Here, we retrieved human disease genes and the associated diseases from Morbid Map (OMIM). We classified the shared disease genes into genes associated with phenotypically similar diseases (phenosim genes) and those that are associated with phenotypically divergent diseases (phenodiv genes) based on CIPHER score . For instance, AKT1 which is associated with ovarian cancer, breast cancer, colorectal cancer and schizophrenia was classified as a phenodiv gene while TYRP1 which is associated with brown albinism and rufous albinism was classified as a phenosim gene. We demonstrated that shared genes were more central than specific genes while phenodiv genes were more central than phenosim genes. Shared genes had a higher number of disease gene interactors compared to specific genes. However, shared genes had a relatively restricted tissue co-expression with its interactors compared to specific genes. Essential genes, mutations in which lead to lethality, are known to be high degree nodes (hubs), thus occupying a central position in protein interaction network.

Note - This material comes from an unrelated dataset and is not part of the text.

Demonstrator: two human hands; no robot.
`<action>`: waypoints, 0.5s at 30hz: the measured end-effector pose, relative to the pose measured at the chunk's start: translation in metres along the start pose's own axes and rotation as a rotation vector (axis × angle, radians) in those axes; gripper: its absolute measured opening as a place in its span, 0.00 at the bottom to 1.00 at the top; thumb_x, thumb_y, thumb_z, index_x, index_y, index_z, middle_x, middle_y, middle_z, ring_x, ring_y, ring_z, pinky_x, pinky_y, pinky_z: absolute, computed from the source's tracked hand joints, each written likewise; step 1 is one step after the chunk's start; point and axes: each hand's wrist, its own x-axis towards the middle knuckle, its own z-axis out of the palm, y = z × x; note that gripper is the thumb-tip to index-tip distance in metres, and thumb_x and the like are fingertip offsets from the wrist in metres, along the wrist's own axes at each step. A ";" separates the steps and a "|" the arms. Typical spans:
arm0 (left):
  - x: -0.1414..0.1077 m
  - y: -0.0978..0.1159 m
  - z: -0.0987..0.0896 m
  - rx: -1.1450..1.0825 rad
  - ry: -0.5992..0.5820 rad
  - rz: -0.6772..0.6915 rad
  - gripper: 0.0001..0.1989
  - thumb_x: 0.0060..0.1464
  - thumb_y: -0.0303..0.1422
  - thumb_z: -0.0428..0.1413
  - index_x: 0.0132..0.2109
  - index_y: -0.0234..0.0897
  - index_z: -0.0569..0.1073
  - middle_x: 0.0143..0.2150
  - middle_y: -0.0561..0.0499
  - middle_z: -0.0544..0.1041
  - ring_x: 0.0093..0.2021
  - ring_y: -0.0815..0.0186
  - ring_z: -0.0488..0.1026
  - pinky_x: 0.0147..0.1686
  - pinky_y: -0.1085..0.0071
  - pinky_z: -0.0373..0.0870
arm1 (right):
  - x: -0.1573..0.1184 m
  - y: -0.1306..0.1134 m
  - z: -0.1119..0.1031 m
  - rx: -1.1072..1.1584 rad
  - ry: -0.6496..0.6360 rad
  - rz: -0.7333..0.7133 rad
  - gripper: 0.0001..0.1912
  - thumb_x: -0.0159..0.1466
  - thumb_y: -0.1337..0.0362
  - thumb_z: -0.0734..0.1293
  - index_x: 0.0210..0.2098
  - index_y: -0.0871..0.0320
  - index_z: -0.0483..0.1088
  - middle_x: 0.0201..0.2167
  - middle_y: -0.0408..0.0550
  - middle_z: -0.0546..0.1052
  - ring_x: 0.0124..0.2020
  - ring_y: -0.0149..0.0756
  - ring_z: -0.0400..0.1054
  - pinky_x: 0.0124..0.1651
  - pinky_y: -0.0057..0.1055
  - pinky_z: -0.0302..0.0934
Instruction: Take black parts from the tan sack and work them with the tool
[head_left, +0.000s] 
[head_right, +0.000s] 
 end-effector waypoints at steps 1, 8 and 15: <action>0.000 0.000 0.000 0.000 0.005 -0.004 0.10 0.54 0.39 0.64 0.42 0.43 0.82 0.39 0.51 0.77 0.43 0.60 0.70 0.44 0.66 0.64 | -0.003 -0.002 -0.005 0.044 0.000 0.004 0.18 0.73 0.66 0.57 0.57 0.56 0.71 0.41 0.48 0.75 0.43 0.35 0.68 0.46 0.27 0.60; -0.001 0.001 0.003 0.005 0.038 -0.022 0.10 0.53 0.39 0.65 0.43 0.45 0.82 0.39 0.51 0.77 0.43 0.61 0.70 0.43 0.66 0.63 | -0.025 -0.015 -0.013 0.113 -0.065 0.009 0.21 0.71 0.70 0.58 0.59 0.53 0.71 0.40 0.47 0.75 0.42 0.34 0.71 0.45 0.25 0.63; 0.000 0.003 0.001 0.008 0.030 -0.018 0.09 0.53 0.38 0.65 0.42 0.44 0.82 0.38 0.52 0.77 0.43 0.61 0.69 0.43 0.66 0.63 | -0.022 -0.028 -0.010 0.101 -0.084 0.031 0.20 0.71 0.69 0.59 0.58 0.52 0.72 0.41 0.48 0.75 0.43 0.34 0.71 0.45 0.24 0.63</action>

When compared with specific, shared and phenosim genes essential genes had higher measures of centrality, as expected. However, essential genes and phenodiv genes had comparable connectivities (degrees) instigating us to explore for other network attributes of lethality and pleiotropy. We found that essential and phenodiv genes were intra-modular and inter-modular hubs, with the former being highly co-expressed with their interactors contrary to the phenodiv genes. Gene Ontology analysis identified the essential genes to be predominantly transcription factors residing in nucleus while phenodiv genes were cytoplasmic proteins involved in signal transduction. This study demonstrated that the effect of a disease gene on the number of different and phenotypically divergent diseases is associated with its properties in a molecular interaction network.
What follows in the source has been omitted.